“Wait here awhile, Campanula,” he said, “and then follow me in. I think I know them, but I will go and see.”
“Yes,” said Campanula.
He walked to the house and kicked his garden shoes off in the veranda, noting the fact that the Foreign Devils had committed the unspeakable outrage of entering with their shoes on.
“Richard!” cried the tall woman, advancing to him with outstretched hand as he entered the room where they were. “Why, you’ve grown!” She spoke as though they had parted yesterday, but her voice had an hysterical quaver, then she presented her cheek to him for a cousinly kiss.
“This is Richard Leslie,” said the woman, turning to the little stout man in tweed. “We grew up together; that’s why I’m so tall, I suppose. Dick—my husband George. Gracious, Dick, where are your chairs and things? Have you nothing to sit down on?”
“Only the floor,” said Leslie, fetching some square cushions and placing them on the matting. “See, this is how it’s done,” and he sat down on one of the cushions, whilst his companions followed suit.
Jane du Telle, once Jane Deering, was, despite her vivacity and carelessness of manner, evidently in a state of high nervous tension.

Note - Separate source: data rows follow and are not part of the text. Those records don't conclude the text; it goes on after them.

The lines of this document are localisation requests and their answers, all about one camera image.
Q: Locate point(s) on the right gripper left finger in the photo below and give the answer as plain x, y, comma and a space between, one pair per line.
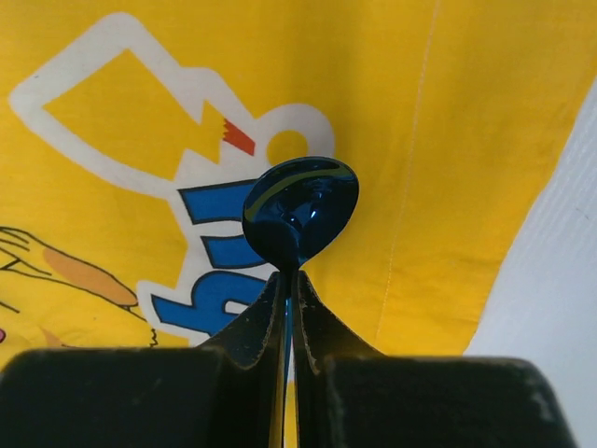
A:
226, 392

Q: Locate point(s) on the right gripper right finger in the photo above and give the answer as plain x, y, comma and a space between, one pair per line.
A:
349, 394

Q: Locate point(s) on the blue metallic spoon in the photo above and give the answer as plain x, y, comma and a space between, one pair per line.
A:
291, 214

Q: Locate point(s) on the yellow Pikachu placemat cloth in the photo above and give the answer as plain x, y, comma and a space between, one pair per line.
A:
130, 131

Leslie, notwithstanding the years that had passed since their last meeting, saw in her mentally little change. She was the same Jane who had once hacked his shins, when they were boy and girl together, up in Scotland, and then flung herself on his neck in a burst of repentance and tears. Emotional, good-hearted, selfish—giving herself away one moment, but always saved the next by a latent discretion that was to her flighty nature as a gyroscope. The same Jane with whom he had fished for salmon and played at tennis in the past, seated before him now on a floor in Japan, chattering of everything and nothing just in the old familiar way.
“And that’s the fellow she has married!” thought he, as he glanced across at George du Telle, a podgy, red-headed little man, a globe-trotting Briton of the most blatant description.
“How did you know I was here?” asked he, after Jane had somewhat talked her hysterical feelings off.